You see something new every day..

That’s the thing about working in IT, every once in awhile, you get to see something go wrong, and say “I have no idea why that just happened”. Today it was an SMTP change implemented by the place that acts as our ISP. I keep a completely seperate account in Outlook on my work desktop, from this domain in fact, so that I can interact through email with other IT folks during the course of the work day, without having to use web-mail or give out my work email address. Well, I always figured that someday the ISP might start blocking port 25 and I’d have to do something different, but I always figured I would find out when I sent an email using that account and it simply got blocked. Wrong!

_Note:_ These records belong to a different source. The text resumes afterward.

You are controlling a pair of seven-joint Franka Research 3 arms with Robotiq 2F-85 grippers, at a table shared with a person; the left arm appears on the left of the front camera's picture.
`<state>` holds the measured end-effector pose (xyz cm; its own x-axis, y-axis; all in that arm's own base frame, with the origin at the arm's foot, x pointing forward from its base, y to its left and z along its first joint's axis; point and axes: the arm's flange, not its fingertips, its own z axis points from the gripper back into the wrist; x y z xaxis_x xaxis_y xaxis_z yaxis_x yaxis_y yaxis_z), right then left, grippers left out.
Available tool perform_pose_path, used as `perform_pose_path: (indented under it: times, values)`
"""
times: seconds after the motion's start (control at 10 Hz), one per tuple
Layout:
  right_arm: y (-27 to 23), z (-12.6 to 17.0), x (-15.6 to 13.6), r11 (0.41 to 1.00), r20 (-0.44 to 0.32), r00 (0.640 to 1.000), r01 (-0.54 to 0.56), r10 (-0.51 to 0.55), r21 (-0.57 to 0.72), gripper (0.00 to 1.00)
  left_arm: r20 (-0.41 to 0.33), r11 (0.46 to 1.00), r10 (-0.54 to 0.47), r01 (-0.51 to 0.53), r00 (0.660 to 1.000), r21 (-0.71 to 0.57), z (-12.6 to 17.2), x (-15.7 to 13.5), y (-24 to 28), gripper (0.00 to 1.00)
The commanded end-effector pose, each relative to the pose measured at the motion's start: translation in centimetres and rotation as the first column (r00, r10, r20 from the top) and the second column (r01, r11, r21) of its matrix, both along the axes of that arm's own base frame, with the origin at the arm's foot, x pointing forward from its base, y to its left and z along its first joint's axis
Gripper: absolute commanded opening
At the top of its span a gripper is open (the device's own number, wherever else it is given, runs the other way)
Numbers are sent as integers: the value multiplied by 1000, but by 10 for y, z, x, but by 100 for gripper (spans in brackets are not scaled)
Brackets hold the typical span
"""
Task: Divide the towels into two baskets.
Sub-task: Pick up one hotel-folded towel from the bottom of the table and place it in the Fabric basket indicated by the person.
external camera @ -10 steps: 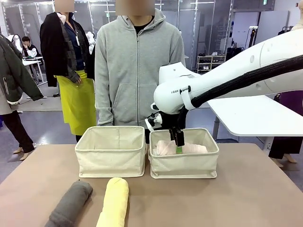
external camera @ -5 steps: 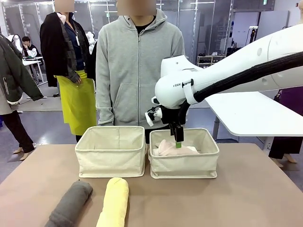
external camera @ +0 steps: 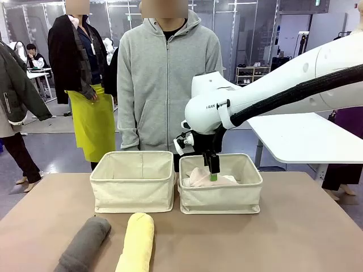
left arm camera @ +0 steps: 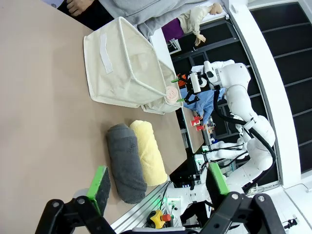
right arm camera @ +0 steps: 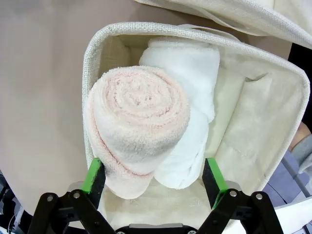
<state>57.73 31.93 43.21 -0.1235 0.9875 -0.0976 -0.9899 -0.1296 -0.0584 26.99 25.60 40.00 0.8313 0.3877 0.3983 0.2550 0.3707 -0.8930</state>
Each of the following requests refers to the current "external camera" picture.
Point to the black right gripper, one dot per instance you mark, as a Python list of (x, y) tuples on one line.
[(202, 143)]

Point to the pink towel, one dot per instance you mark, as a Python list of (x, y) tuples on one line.
[(201, 178)]

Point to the white towel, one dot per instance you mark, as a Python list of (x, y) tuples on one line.
[(230, 179)]

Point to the yellow towel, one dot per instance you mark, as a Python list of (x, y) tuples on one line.
[(137, 241)]

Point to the grey towel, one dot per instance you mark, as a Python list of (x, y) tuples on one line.
[(82, 246)]

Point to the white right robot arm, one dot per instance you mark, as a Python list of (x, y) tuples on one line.
[(204, 107)]

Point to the aproned person's hand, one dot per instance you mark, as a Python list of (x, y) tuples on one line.
[(93, 95)]

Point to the cream fabric basket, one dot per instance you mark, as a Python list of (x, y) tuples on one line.
[(221, 198), (133, 190)]

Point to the person in grey hoodie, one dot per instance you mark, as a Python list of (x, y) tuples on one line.
[(158, 93)]

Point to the white table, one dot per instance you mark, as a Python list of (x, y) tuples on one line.
[(297, 139)]

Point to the wooden shoe rack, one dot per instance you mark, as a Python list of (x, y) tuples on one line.
[(249, 74)]

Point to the black case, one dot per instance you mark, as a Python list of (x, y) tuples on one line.
[(279, 63)]

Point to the person with yellow apron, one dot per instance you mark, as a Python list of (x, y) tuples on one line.
[(90, 119)]

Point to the person in purple skirt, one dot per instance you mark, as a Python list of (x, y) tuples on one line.
[(348, 122)]

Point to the black tripod pole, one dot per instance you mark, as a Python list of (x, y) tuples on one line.
[(302, 45)]

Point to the white humanoid robot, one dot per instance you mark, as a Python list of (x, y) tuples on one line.
[(109, 49)]

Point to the black clothes rack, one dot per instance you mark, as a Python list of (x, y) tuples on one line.
[(344, 34)]

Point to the white background desk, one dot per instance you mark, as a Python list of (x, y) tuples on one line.
[(38, 72)]

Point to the seated person in varsity jacket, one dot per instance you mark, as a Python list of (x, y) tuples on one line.
[(35, 58)]

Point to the person in dark green jacket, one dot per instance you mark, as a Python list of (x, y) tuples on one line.
[(14, 93)]

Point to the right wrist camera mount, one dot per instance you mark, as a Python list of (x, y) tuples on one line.
[(183, 143)]

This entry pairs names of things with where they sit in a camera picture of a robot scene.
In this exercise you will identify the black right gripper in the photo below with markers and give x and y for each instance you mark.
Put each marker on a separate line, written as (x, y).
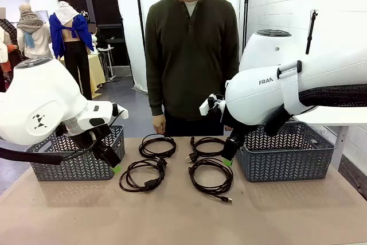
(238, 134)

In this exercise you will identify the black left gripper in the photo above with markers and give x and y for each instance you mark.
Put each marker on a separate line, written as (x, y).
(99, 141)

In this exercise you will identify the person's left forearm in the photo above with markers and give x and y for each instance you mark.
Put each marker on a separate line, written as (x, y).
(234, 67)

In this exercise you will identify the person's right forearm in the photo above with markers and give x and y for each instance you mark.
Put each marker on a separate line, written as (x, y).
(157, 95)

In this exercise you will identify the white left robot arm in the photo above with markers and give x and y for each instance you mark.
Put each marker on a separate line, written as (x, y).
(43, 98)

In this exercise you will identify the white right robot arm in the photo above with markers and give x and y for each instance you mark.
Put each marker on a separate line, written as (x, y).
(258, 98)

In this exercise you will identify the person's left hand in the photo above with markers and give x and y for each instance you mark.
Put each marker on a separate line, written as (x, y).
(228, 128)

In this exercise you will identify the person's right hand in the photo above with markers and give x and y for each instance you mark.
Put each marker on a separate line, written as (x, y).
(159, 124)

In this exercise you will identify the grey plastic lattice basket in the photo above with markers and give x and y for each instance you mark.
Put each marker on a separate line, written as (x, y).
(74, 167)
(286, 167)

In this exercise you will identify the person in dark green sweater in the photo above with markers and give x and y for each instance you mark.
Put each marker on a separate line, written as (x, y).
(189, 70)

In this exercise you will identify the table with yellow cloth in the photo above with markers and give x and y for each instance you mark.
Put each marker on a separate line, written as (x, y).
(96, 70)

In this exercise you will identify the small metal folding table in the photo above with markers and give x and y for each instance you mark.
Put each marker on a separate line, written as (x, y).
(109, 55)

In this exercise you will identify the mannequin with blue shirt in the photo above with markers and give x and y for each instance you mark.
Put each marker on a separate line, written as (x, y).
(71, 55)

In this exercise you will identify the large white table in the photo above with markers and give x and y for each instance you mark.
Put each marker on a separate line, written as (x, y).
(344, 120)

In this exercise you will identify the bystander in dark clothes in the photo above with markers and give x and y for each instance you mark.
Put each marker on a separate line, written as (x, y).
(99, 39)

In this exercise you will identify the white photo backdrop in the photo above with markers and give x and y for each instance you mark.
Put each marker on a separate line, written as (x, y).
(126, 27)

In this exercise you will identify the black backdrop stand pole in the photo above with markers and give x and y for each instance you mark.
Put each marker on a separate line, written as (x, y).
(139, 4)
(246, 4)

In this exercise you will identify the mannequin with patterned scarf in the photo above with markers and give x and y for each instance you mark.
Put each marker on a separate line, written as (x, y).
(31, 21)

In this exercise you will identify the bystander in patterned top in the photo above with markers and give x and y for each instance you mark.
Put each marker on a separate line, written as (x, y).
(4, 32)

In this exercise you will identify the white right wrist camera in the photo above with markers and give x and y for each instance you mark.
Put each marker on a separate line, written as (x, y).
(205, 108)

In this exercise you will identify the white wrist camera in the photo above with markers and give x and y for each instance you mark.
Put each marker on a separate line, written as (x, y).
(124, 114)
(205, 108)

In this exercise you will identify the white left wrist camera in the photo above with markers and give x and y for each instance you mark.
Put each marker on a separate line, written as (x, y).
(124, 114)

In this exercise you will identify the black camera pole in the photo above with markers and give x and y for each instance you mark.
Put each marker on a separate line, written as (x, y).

Turns out that rather than blocking the port 25 traffic, they redirected it, I guess. So when I sent an email from that account, it got re-routed to my work SMTP settings, and the return address got changed to my work address! I’ve never seen that behavior before, and I wasn’t exactly happy about it either, since I don’t want my work email address getting out to the public!

Turns out, after a few emails back and forth with the ISP, who didn’t really have any explanation, that if I change the SMTP to send this account’s email through our ISP’s server, it doesn’t change the return address, which is better. Not perfect, but I checked the headers and can see where it has the ISP’s mail server name and not our company name anywhere so I can live with it, or I can just use Gmail from now on and keep it all on the web. 😉

Strange update: My laptop, which has all of my personal accounts setup in Outlook, but not my work account, doesn’t display this behavior at all. If I plug it into my work network, I can send using any SMTP server, and the address stays consistent. So it’s not the ISP, it’s something on this desktop! Ugh!

Second Update: This discussion thread seemed to have a good grip on what was happening, and changing it to authenticate to the SMTP server allowed me to send using my own SMTP server again. The strange thing that bugs me is why this changed all of the sudden, and why, once I authenticated the one time, I could turn it off and everything was back to the way it was yesterday!